Il pouvait nous raconter à la fois comment il a été pris en otage pour après nous parler de son dernier repas Thanksgiving. Je savais que j’allais rencontrer des « super-héros » mais je ne m’attendais pas à croiser Jeff.

Il avait sacrifié sa vie pour l’humanitaire, pour porter secours aux plus vulnérables. Cependant, je discernais en lui une fatalité et une sincérité déconcertante : notre monde, dans sa beauté, reste misérable et rien ni personne ne peut le changer.

 Parfois après des années d’aide humanitaire, il suffisait d’un accord politique pour que tous les résultats s’effondrent et s’empirent et vice versa. Les organisations humanitaires visent rarement les étoiles, elles avancent petit à petit et essayent d’aider familles après familles. La réalité est que des millions de personnes continueront à mourir constamment et que la douleur persistera toujours.

Comment réagir à cela quand toi tu vis bien 

« Et puis non, ce n’est pas possible. Je ne peux l’accepter. J’étais venue ici pour qu’on me dise de croire au monde. »

Je réalisais que j’avais une image totalement biaisée de l’aide humanitaire. Rencontrer ces personnes simples m’a projetée bien loin des panneaux publicitaires moralisateurs que je croisais tous les matins.

On voyait dans le regard de Jeff qu’il avait beaucoup porté, bien trop pour un seul homme. Des sentiments extrêmement forts, des très bons et des très mauvais. 

 « Jeff, pourquoi tu as choisi cette vie, alors ? »

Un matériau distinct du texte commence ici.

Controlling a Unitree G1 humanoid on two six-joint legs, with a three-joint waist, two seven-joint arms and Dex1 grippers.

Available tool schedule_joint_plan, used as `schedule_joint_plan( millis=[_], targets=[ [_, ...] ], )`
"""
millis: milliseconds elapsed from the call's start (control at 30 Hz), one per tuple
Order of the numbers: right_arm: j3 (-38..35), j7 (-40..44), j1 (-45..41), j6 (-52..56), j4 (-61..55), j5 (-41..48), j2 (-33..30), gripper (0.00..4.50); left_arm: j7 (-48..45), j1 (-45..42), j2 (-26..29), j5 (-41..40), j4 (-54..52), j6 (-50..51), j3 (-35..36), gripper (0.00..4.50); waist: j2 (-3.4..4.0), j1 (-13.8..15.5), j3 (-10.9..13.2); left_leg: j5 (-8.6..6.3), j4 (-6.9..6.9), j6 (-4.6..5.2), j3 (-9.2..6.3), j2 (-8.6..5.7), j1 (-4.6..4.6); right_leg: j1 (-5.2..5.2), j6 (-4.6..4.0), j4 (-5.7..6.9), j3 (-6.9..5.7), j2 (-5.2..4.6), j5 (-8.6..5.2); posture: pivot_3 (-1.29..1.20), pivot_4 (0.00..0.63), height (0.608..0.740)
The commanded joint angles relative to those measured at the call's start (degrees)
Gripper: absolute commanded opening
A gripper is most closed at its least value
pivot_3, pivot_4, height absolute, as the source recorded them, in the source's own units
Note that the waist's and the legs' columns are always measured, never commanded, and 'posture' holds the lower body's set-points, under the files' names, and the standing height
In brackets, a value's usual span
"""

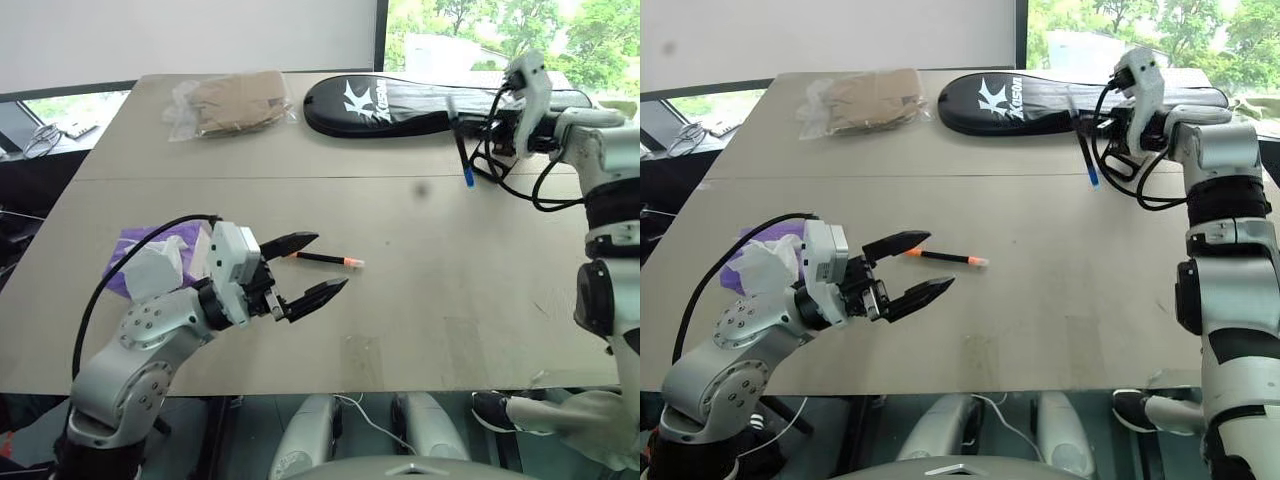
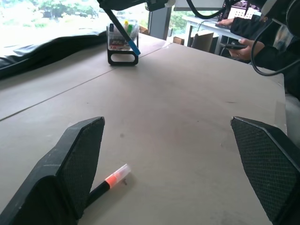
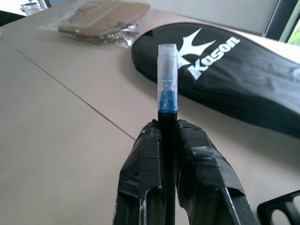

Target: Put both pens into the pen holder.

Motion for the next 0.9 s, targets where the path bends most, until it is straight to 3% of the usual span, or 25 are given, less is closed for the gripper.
schedule_joint_plan(
  millis=[33, 133, 267, 667, 900],
  targets=[
    [-3.6, -8.7, -5.0, -21.3, 6.6, -2.5, 0.3, 0.02, -0.5, -3.3, -0.3, 1.3, 1.8, -1.4, -1.2, 4.5, 0.0, 0.0, 0.0, 0.0, 0.0, 0.0, 0.03, 0.0, 0.03, 0.0, 0.0, 0.04, 0.02, 0.01, 0.0, 0.0, 0.15, 0.74],
    [-1.4, -15.7, -8.0, -36.8, 16.3, -8.2, 0.3, 0.02, -0.8, -5.5, -0.7, 2.5, 3.4, -2.2, -2.1, 4.5, 0.0, -0.2, 0.0, 0.01, 0.0, -0.01, 0.15, 0.02, 0.12, 0.0, 0.0, 0.11, 0.11, 0.09, 0.0, 0.0, 0.15, 0.74],
    [-2.1, -21.7, -9.5, -44.6, 24.4, -10.1, 1.7, 0.02, -0.1, -6.2, -1.3, 3.0, 3.5, -2.4, -2.3, 4.5, -0.01, -0.3, 0.0, 0.01, 0.0, -0.02, 0.24, 0.06, 0.12, 0.0, 0.0, 0.05, 0.21, 0.1, 0.0, 0.0, 0.15, 0.74],
    [-2.4, -25.4, -7.1, -52.1, 29.1, -12.2, 4.3, 0.02, 11.2, -7.3, -2.2, 0.4, -7.5, 5.1, -3.1, 4.5, -0.02, -0.2, 0.0, 0.02, 0.02, -0.02, 0.22, 0.08, 0.1, -0.01, 0.0, 0.07, 0.23, 0.11, 0.0, 0.0, 0.15, 0.74],
    [-1.3, -29.7, -5.7, -54.1, 30.6, -15.8, 4.3, 0.02, 11.5, -9.2, -1.1, -0.4, -6.1, 6.6, -1.8, 4.5, -0.01, -0.3, 0.0, 0.02, 0.03, -0.03, 0.24, 0.09, 0.11, 0.0, 0.0, 0.1, 0.25, 0.15, 0.0, 0.0, 0.15, 0.74]
  ],
)
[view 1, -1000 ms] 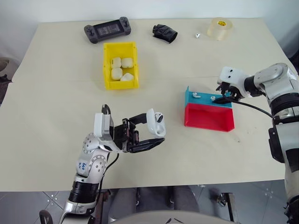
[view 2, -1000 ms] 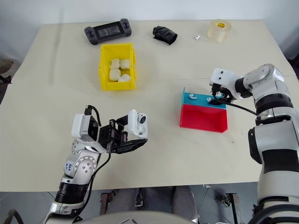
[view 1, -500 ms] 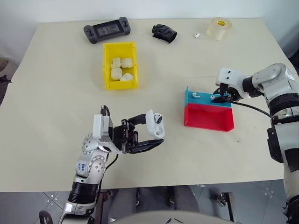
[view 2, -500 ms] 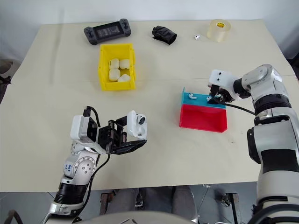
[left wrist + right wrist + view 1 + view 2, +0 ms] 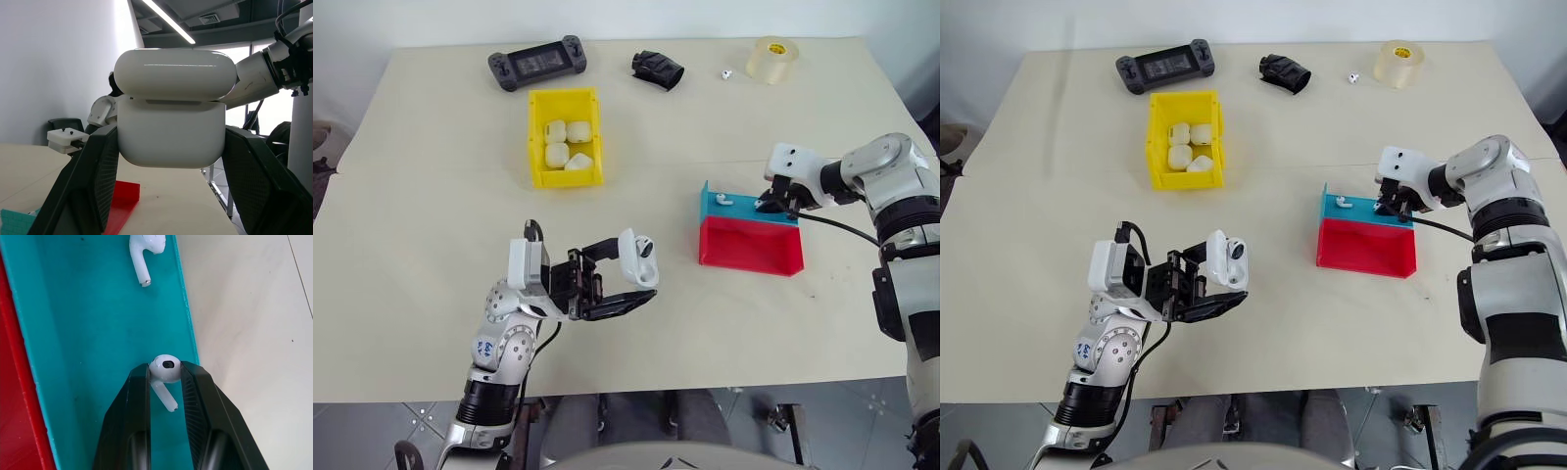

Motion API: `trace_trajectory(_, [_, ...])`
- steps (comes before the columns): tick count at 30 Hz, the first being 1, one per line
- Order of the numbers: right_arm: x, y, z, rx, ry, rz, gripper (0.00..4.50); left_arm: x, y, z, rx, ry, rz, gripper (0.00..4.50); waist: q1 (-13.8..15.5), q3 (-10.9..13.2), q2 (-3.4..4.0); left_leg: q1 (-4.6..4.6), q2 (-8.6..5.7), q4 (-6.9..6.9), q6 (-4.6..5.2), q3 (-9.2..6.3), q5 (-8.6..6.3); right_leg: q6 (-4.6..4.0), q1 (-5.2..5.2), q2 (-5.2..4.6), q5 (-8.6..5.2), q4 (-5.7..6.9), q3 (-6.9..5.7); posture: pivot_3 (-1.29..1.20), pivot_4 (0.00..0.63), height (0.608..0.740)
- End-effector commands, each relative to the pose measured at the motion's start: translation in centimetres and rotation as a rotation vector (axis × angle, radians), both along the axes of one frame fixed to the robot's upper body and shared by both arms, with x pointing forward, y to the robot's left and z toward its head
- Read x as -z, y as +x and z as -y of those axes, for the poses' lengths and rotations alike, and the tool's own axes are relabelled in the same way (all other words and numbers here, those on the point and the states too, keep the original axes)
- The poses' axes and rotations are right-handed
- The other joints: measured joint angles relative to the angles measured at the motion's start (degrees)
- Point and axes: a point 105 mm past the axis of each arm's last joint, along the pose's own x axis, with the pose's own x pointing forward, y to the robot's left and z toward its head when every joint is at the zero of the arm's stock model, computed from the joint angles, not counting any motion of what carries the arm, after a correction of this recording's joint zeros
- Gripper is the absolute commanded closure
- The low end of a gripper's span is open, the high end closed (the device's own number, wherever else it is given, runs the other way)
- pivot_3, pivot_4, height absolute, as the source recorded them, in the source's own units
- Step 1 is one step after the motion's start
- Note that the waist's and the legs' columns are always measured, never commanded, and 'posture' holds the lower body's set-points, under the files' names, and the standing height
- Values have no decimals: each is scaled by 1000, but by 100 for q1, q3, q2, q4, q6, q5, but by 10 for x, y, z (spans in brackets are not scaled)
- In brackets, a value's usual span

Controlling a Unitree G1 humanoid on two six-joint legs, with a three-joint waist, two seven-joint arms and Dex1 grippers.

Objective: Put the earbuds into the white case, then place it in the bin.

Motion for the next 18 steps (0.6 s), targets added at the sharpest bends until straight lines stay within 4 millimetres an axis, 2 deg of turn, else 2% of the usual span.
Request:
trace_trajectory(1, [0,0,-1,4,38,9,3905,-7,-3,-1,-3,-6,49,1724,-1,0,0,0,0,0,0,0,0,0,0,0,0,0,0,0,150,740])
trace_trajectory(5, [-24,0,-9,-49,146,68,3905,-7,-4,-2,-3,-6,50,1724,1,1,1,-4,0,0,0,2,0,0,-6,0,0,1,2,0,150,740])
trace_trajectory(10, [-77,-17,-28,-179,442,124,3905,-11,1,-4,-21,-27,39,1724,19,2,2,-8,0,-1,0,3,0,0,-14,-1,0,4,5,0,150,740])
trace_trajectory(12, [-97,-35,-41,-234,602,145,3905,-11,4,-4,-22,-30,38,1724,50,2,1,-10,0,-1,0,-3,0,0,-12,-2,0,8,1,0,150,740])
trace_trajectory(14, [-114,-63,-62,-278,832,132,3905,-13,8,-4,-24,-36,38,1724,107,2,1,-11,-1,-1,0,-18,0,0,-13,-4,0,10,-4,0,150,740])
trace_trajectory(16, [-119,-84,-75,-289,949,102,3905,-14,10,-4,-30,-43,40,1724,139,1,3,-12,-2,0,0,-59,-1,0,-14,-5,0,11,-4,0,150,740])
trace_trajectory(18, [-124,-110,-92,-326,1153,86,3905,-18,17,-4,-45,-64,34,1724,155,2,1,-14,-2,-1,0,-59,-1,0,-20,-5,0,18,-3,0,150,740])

« J’ai accepté la saison dans laquelle je me trouvais. »

 Après la fin de la formation, ils m’ont proposé un poste au Congo, au North Kivu, dans une des régions les plus dangereuses au monde et je me devais faire un choix.

 Je pouvais partir et choisir de faire un des plus beaux métiers du monde, celui d’essayer de sauver des vies tout en ayant conscience que je pouvais donner la mienne pour atteindre cet objectif.

 De l’autre côté, je pouvais partir en Australie où j’avais une autre proposition de poste dans la mode. Et cette opportunité, Jeff me recommandait de la saisir même si moi je voulais partir en Afrique. Mais c’était trop dur pour moi. La peur de mourir était trop grande. Cette période aussi difficile soit-elle m’a permis de réaliser concrètement la chance de vivre mais aussi celle de vivre libre. Pour ensuite me demander :

« Dans quelle saison de vie je me trouve aujourd’hui ? »

Nous ne sommes pas appelés à sauver le monde, ni même à porter toute la misère sur nos épaules. Vouloir tout comprendre, tout sauver, tout arranger commençait à me détruire et il me fallait prendre du recul un instant.

Jeff m’a aidé à apprécier davantage les plaisirs simples tout en sachant qu’ils ne dureraient pas. Finalement, ne rien prendre pour acquis. Ma culpabilité a rapidement été abandonnée pour laisser place à l’acceptation de la fatalité de notre monde limité. Cette prise de conscience m’a poussée à valoriser davantage la bienveillance spontanée face à la méchanceté gratuite parfois quotidienne. A valoriser la qualité à la quantité, à porter mon attention sur quelques personnes sans pouvoir apporter mon aide au monde entier.

Rencontrer Jeff m’a poussé à faire la démarche d’aller chercher le bon par mes propres moyens. Que le positif ne viendrait pas si je n’allais pas le chercher. Qu’il était possible de le trouver même dans les lieux les plus désespérés comme dans les plus anodins. Il y a plusieurs manières de ne pas être indifférent aux souffrances du monde sans arrêter de vivre pleinement son présent.

Merci au monde de porter encore des hommes et des femmes qui vont au secours des situations les plus tragiques.